▶ _INFORMATION PROVIDED_
==============================

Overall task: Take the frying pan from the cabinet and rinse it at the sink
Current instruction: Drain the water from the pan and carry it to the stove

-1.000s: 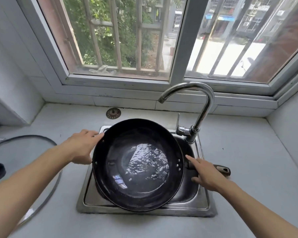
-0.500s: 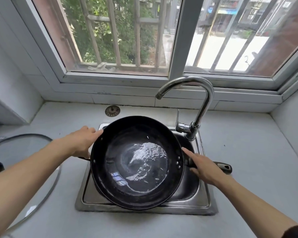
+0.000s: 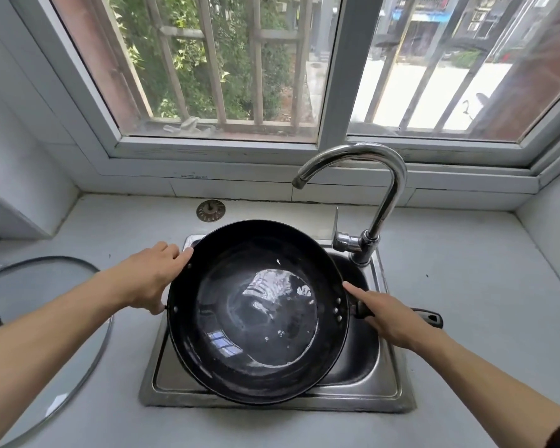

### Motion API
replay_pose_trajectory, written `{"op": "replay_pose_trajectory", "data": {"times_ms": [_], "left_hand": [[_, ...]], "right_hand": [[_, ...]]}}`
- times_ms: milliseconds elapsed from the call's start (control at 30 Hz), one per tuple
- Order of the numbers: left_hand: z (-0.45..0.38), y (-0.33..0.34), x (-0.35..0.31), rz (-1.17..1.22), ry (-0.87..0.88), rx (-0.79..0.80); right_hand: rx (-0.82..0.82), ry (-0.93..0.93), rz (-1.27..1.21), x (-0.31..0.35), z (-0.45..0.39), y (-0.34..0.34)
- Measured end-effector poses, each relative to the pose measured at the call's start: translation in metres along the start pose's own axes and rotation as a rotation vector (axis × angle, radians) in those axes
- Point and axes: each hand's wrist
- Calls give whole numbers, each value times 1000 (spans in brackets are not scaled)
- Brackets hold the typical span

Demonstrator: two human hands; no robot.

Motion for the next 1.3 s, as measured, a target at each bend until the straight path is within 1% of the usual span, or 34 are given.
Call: {"op": "replay_pose_trajectory", "data": {"times_ms": [133, 233, 333, 533, 633, 700, 800, 1033, 1233, 1300], "left_hand": [[8, 9, 8, -86, 23, -47], [13, 18, 12, -87, 38, -152], [12, 20, 14, -72, 5, -222], [5, 12, 15, -21, -63, -341], [1, 15, 12, 8, -76, -409], [-2, 20, 10, 36, -86, -445], [-4, 28, 6, 84, -113, -518], [-9, 44, 6, 105, -139, -648], [-8, 53, 3, 115, -161, -762], [-3, 59, 0, 117, -147, -767]], "right_hand": [[-29, -51, -15, -1, -1, -4], [-51, -75, -32, -4, -5, -8], [-98, -83, -38, -4, -10, -16], [-284, -123, 62, -3, -19, -37], [-402, -125, 124, -1, -23, -46], [-449, -126, 131, 2, -23, -49], [-476, -125, 138, 3, -22, -44], [-537, -135, 114, 6, -21, -25], [-534, -157, 98, 5, -16, -16], [-524, -167, 108, 6, -12, -12]]}}
Point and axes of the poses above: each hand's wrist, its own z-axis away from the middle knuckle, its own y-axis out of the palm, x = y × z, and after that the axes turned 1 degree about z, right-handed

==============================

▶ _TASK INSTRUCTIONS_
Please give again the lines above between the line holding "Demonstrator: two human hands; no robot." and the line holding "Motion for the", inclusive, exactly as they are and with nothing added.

▶ _RESULT_
Demonstrator: two human hands; no robot.

Motion for the next 1.3 s, as measured, a target at each bend until the straight path is within 1% of the usual span, or 34 are given.

This exercise has now been finished.